● **Exercise description**: Copy every line of the data in which the word "plastic" occurs.

--- Records provided Enclosed Below ---

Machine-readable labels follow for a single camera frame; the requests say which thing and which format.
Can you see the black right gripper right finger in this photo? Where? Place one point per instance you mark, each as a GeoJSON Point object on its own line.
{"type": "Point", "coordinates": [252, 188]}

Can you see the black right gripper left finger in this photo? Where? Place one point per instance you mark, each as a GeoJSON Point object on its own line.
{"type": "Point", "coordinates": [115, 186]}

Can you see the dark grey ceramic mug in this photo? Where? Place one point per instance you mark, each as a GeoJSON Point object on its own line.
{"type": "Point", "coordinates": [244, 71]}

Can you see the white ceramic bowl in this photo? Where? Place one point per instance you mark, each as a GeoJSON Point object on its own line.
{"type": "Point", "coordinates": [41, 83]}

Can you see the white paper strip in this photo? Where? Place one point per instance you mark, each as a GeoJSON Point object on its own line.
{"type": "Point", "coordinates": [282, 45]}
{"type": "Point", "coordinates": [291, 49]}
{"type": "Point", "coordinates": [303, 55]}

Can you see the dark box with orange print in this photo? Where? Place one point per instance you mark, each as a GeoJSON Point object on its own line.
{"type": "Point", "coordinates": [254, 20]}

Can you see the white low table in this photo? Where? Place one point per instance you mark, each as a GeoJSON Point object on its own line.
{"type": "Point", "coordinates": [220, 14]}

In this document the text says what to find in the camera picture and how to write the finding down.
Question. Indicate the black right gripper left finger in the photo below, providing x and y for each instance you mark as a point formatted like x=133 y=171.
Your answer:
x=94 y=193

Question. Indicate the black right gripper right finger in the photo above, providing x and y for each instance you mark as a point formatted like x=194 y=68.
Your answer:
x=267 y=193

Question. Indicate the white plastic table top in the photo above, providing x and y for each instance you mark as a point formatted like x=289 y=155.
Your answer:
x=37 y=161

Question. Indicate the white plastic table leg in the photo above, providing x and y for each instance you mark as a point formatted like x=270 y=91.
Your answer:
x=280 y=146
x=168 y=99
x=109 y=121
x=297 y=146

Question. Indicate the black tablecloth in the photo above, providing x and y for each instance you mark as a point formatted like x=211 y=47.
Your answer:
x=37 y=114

--- End of Enclosed Records provided ---

● **Written solution**:
Question. Indicate the white plastic table top in the photo above, providing x and y for each instance you mark as a point formatted like x=289 y=155.
Question. Indicate the white plastic table leg in the photo above, providing x and y for each instance you mark as a point formatted like x=270 y=91.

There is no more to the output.